Well…it looks simple until you squint a little harder at the table we just showed and start wonder: *how* exactly does RVV LMUL map to different scalable vector IR types? how do we calculate the minimum number of elements?

Using LMUL = 4 again as an example, but this time we want to use `i32`

as the element type. Intuitively, we would have thought the corresponding scalable vector type to be `<vscale x 4 x i32>`

because the minimum number of elements is equal to LMUL, right? – except it is not, it’s actually `<vscale x 8 x i32>`

.

To find the answer, we navigate to a line sitting just above the table in the same page:

…vscale is defined as VLEN/64 (see RISCV::RVVBitsPerBlock).

It suggests that we can calculate the minimum number of scalable vector elements for a RVV type using `RISCV::RVVBitsPerBlock`

, a magic constant that is set to 64.
The code comment for `RISCV::RVVBitsPerBlock`

doens’t explain a lot, nor is clear what “block” here means.

In this short post, I’m going to explain how the table is created and the actual purpose of this mistery `RISCV::RVVBitsPerBlock`

constant.

### ARM SVE – the origin of scalable vector types

I know it’s weird to start a RISC-V blog post with ARM, but I think it’s imperative to understand the origin of scalable vector types in LLVM first.
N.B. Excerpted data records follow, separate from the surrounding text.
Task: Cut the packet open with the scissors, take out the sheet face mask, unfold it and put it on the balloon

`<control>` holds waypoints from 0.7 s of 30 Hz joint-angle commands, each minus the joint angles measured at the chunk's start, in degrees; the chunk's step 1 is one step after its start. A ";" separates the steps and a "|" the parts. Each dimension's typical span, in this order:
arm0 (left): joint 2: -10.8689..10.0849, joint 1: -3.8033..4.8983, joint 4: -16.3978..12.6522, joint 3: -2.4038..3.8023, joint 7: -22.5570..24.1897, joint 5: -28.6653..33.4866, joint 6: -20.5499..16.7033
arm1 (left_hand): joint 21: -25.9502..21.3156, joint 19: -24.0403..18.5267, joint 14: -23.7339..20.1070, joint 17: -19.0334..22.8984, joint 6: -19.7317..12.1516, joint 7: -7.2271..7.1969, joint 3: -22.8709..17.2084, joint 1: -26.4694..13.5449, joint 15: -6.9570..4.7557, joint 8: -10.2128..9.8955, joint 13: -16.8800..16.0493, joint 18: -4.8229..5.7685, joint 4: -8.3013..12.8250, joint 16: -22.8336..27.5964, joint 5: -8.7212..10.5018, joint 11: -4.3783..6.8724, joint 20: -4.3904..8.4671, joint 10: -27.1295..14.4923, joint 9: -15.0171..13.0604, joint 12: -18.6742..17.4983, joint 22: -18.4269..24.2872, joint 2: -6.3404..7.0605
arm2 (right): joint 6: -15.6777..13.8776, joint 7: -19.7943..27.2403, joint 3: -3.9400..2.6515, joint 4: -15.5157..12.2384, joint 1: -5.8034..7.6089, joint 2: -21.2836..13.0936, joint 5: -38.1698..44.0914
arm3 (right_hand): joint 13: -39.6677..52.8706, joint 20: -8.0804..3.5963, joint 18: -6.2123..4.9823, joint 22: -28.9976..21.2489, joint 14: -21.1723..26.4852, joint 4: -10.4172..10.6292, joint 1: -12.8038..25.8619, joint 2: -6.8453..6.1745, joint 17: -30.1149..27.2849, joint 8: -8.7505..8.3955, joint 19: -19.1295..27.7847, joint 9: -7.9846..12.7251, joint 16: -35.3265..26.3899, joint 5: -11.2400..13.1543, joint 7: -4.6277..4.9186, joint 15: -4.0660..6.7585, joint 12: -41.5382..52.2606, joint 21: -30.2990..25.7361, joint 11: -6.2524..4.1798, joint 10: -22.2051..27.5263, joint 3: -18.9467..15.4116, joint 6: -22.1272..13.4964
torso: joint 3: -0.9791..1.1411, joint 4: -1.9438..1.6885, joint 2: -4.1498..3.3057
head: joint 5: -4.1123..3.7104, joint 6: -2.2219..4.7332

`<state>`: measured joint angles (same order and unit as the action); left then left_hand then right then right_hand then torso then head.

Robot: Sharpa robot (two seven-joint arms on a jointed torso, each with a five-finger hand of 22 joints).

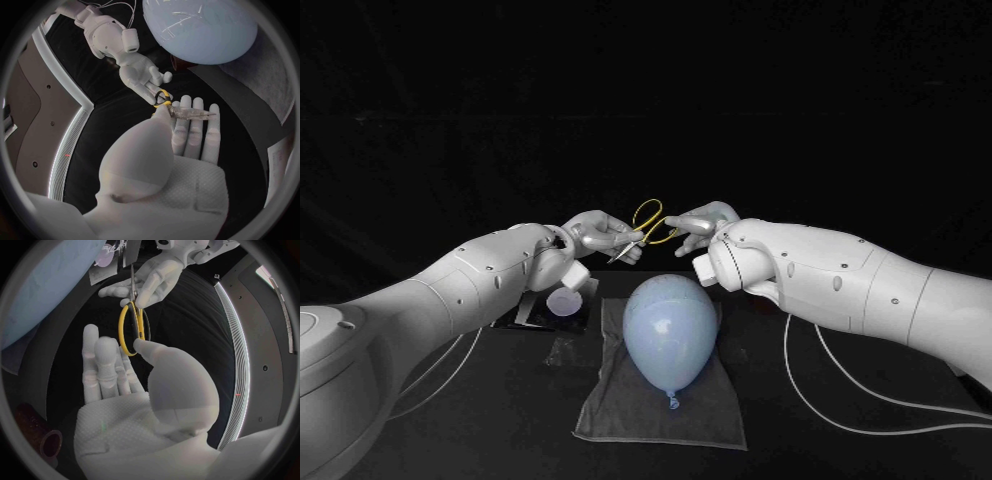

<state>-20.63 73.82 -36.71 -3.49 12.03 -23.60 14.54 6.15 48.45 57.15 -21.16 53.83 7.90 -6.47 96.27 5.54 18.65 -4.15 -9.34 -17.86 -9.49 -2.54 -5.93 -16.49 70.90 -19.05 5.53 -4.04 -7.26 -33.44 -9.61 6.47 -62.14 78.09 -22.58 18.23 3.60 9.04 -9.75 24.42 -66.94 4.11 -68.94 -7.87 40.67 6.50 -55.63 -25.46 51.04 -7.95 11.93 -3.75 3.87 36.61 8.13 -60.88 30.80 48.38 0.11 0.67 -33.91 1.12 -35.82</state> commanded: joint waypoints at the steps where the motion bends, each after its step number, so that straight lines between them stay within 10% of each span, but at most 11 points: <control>1: -0.13 0.10 0.00 0.06 0.79 0.84 -0.88 | 0.13 0.40 0.49 -0.17 0.25 -0.24 -3.68 0.02 0.02 0.56 0.06 -0.97 3.01 -0.40 -0.25 0.41 -0.05 0.91 -0.48 0.12 -0.02 0.92 | 6.86 1.67 -0.03 0.50 0.16 -0.34 1.43 | 0.08 1.52 -0.19 -4.03 7.16 -0.12 -0.35 -0.82 -6.10 -0.87 4.90 0.47 -9.82 0.90 0.25 -0.96 0.04 -6.83 0.68 2.07 -2.27 -1.17 | -0.01 -0.03 -0.04 | 0.10 0.02; 5: -0.41 0.10 -0.10 0.05 0.52 0.84 -1.48 | 0.10 0.49 0.56 -0.54 0.00 -0.16 -5.07 -0.16 -0.01 0.99 0.09 -0.94 2.86 -0.35 -0.25 0.41 -0.05 1.19 -1.21 -0.05 0.01 1.50 | 8.87 5.24 -0.01 1.31 0.29 -1.27 1.10 | 0.11 6.08 -0.59 -12.69 18.06 -0.74 -2.15 0.00 -15.33 -1.34 12.48 1.07 -24.52 -0.74 0.55 -4.68 0.50 -20.31 2.48 4.30 -5.48 -2.07 | 0.01 -0.05 -0.03 | 0.28 -0.02; 9: -0.70 0.11 -0.32 0.05 0.16 0.53 -1.57 | -0.03 0.43 0.61 -1.01 -0.31 -0.03 -6.96 -0.59 -0.01 1.49 0.12 -0.93 2.69 -0.26 -0.25 0.39 -0.04 1.46 -2.12 -0.29 0.05 2.53 | 9.93 10.75 0.05 3.21 0.52 -2.18 0.25 | 0.12 7.15 -0.71 -15.70 20.65 -1.50 -3.26 0.72 -18.71 -1.28 13.54 1.44 -28.34 -0.81 0.75 -5.63 0.91 -24.53 2.83 4.65 -6.40 -1.91 | 0.00 -0.03 0.01 | 0.47 -0.05; 15: -1.46 0.13 -0.72 0.04 -0.55 -0.43 -1.48 | -0.11 0.54 0.65 -1.74 -0.84 0.10 -10.22 -1.61 -0.01 2.17 0.11 -0.91 2.53 -0.07 -0.25 0.34 -0.06 1.81 -3.50 -0.65 0.04 4.01 | 11.95 20.30 0.28 7.31 1.36 -3.33 4.33 | 0.14 6.97 -0.89 -17.37 18.47 -3.02 -5.88 1.67 -20.95 -0.03 12.01 1.52 -30.21 -0.09 0.71 -5.06 2.49 -26.31 1.86 1.49 -4.65 0.96 | 0.07 0.02 -0.09 | 1.05 0.23; 21: -3.23 0.35 -2.33 0.07 -1.36 -0.97 -0.70 | -0.18 0.59 0.83 -2.29 -1.04 0.29 -12.64 -2.50 -0.04 2.63 0.07 -0.82 2.71 -0.02 -0.25 0.27 -0.09 2.20 -4.44 -0.77 0.04 5.16 | 13.26 27.32 0.35 9.13 3.22 -5.25 16.63 | -0.06 3.41 -0.82 -16.72 9.79 -5.64 -8.32 0.83 -22.83 1.38 0.60 1.45 -32.12 -0.10 -0.70 -2.48 1.67 -22.57 0.26 -2.79 0.89 4.90 | 0.18 0.05 -0.35 | 1.62 0.74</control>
<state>-23.72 73.94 -38.57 -3.50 11.04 -24.10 13.41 6.15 48.64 57.57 -23.37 53.09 8.20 -15.67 93.63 5.53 20.95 -4.09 -9.27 -18.28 -9.69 -2.61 -5.93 -16.69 72.53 -20.89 5.10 -4.04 -2.68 -23.20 9.92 6.85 -53.08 81.02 -27.75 25.77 3.58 12.67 -9.70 7.62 -56.70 -1.44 -77.05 -6.92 17.94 7.74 -54.43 -24.00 19.07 -7.96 11.20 -6.42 5.68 13.82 8.37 -63.39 31.42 53.07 0.22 0.66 -34.09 2.48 -35.34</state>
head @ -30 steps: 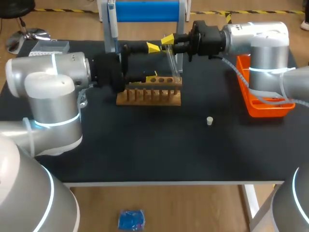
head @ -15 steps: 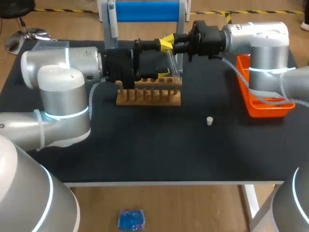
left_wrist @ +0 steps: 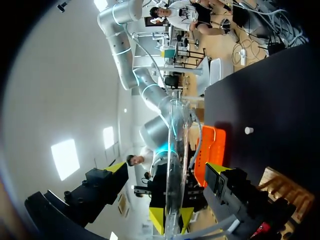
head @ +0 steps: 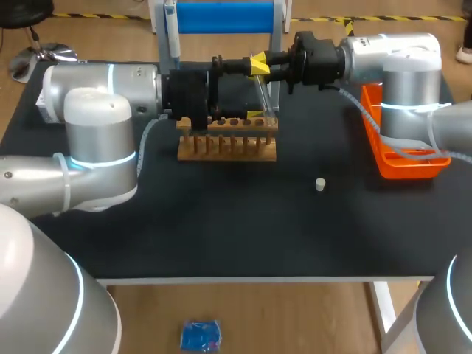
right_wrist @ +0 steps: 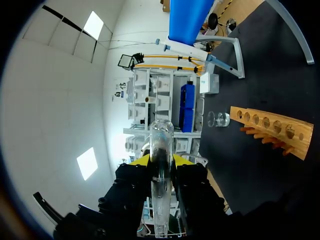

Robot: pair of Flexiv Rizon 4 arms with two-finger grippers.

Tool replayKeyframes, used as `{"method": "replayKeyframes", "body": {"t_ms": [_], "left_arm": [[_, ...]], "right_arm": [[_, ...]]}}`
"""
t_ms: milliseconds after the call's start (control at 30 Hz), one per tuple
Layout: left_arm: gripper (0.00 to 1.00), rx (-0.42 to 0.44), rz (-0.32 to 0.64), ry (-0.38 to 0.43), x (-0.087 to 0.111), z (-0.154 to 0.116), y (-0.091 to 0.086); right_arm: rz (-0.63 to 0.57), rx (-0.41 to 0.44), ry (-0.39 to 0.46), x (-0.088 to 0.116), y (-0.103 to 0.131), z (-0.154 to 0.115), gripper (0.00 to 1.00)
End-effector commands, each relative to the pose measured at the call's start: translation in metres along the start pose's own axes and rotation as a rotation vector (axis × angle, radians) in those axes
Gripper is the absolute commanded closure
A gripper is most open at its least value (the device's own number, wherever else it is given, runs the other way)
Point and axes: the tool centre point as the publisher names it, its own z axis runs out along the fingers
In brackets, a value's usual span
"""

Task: Invert the test tube, pick up the pipette, mount the tip to pipette, aspirate from beaker and dispense into the tube, eject the tip, return the pipette, and cap with the stopper.

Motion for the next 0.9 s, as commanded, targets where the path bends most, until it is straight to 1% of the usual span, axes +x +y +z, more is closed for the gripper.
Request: {"method": "replayKeyframes", "body": {"t_ms": [33, 100, 133, 200, 267, 367, 667, 733, 767, 833, 900], "left_arm": [[0.38, 0.008, -0.002, 0.006, 0.001, 0.002, 0.001], [0.57, 0.013, -0.004, 0.013, 0.001, 0.004, 0.000], [0.62, 0.012, -0.006, 0.019, 0.002, 0.004, -0.001], [0.63, 0.015, -0.004, 0.021, 0.002, 0.006, -0.001], [0.59, 0.016, -0.003, 0.026, 0.002, 0.007, -0.002], [0.57, 0.021, 0.001, 0.030, 0.001, 0.009, -0.003], [0.64, 0.052, 0.011, 0.038, -0.002, 0.013, -0.005], [0.64, 0.054, 0.009, 0.041, -0.002, 0.013, -0.006], [0.66, 0.053, 0.007, 0.042, -0.001, 0.013, -0.006], [0.74, 0.045, 0.000, 0.048, 0.000, 0.011, -0.007], [0.79, 0.040, -0.002, 0.047, 0.002, 0.010, -0.008]], "right_arm": [[0.000, 0.000, -0.004, 0.001, 0.000, 0.000, 1.00], [0.000, 0.000, -0.004, 0.001, 0.000, 0.000, 1.00], [0.000, 0.000, -0.004, 0.001, 0.000, 0.000, 1.00], [0.000, 0.000, -0.004, 0.001, 0.000, 0.000, 1.00], [0.000, 0.000, -0.004, 0.001, 0.000, 0.000, 1.00], [0.000, 0.000, -0.004, 0.001, 0.000, 0.000, 1.00], [0.000, 0.000, -0.004, 0.001, 0.000, 0.000, 1.00], [0.000, 0.000, -0.004, 0.001, 0.000, 0.000, 1.00], [0.000, 0.000, -0.004, 0.001, 0.000, 0.000, 1.00], [0.000, 0.000, -0.004, 0.001, 0.000, 0.000, 1.00], [0.000, 0.000, -0.004, 0.001, 0.000, 0.000, 1.00]]}}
ARM introduced SVE (Scalable Vector Extension) about 8 years ago. SVE allows vector registers to scale their size by a certain runtime factor, `LEN`

. The figure below^{1} shows the structure of vector registers in SVE.

When `LEN`

is set to 3, each vector registers `Z0`

~ `Z31`

has a size of 512 bits (128 * 3 + 128).

Sounds familiar, right? That’s because the scalable vector type in LLVM we just talked about was introduced by ARM folks for SVE, and it’s using the exact same principle.

In the most basic setting, the scalable vector type for a SVE vector has minimum number of elements equal to 128 divided by element size, like `<vscale x 4 x i32>`

or `<vscale x 2 x i64>`

. And during runtime, vscale is equal to `LEN + 1`

.

If we think of a single SVE vector register being multiple 128-bit vector registers slapped together – which I believe it is indeed what happens in hardware – the runtime factor (i.e. `LEN`

) dictates the *number* of those fixed-size, 128-bit registers.

Now we learned that LLVM’s scalable vector type is basically a 1:1 mapping to ARM SVE vectors, let’s see how well (or bad) it maps to RISC-V vectors.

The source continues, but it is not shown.